一日も経たずして溢れ出る公共部門のモラル・ハザード(道徳的弛緩)の事例が、国民を落胆させる。15日と16日の国政監査を通じて明らかになっただけで、指で数え切れないほどだ。隅々まで腐りきっている。李明博(イ・ミョンバク)大統領が重大な決心をすべき時だ。
韓国電力の子会社では、幹部だけなく本部長まで、海外旅行の時にファーストクラスを利用する。しかし韓電は、今年の追加補正予算で、損失補てん金6680億ウォンを受けた。追加補正予算3360億ウォンを得た韓国ガス公社も、この3年間で28億ウォンを投じて、職員に英語教育を行った。昨年5月、南米にいわゆる「イグアス滝観光」に行って物議をかもした造幣公社などの公企業の監査21人は、事件後に総9億ウォンの成果給まで受け取っていた。
5年前も同様だった。公企業の監査36人が03年10月、海外研修の名目で旅行に行き、ファーストクラスを予約して、出発前にランクを下げ、数百万ウォンの差額を手に入れた。05年、国会国政監査では、建設交通部(現国土海洋部)傘下の公企業4社が、負債が45兆ウォンにのぼるにもかかわらず、3410億ウォンを社内の福祉基金に充て、職員に低金利で融資していたことが明らかになった。公企業の「血税の無駄遣い」は、このように歴史が深い。
これら4社の公企業の総負債は60兆ウォンに増えたが、一様に職員への福祉は徹底して充実させた。政界周辺からの「天下り」による公企業の社長や監査は、労組と馴れ合いで癒着するのが常だ。韓国空港公社が06年末、職員1700人に虚偽の特別勤務命令を出し、休日勤務手当として1億4500万ウォンを支給したのも、そのような例だ。最近では、国土部傘下の公企業が、マンションなどを「チョンセ」で得て、職員に無償で提供していたことが摘発された。
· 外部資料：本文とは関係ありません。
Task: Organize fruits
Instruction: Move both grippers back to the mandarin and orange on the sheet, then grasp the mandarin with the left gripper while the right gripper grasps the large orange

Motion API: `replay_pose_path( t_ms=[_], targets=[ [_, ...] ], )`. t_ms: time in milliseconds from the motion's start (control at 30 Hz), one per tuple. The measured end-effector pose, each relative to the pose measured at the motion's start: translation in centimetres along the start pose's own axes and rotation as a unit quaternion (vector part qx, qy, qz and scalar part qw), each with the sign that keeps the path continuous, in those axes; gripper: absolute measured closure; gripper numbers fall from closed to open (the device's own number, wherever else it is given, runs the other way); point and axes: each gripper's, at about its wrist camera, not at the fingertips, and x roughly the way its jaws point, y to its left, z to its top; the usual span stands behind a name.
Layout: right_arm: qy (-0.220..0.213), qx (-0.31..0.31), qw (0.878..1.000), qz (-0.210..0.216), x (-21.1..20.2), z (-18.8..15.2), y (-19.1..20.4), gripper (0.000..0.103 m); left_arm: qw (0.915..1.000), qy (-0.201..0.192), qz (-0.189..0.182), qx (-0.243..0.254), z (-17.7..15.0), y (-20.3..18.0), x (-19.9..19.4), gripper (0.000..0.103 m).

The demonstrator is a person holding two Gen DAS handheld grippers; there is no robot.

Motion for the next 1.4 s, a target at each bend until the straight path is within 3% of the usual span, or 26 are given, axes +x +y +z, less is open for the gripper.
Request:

政府省庁は、このような公企業の不正を暴き出すどころか、共生関係に陥るのが常だ。監査院も、事後監督がまったくできていない。国民健康保険公団が労組の専任者を政府基準よりも多く認定し、監査院の指摘を受けたのが01年以降3度目だが、一向に変化がない。
国会も然りだ。公企業の社長たちは、国政監査の場でだけ「正します」と頭を下げ、振り返れば何もなかったといった態度だ。このようなことが数十年間繰り返されている。大統領は、このような公企業をいつまで野放しにしておくのか。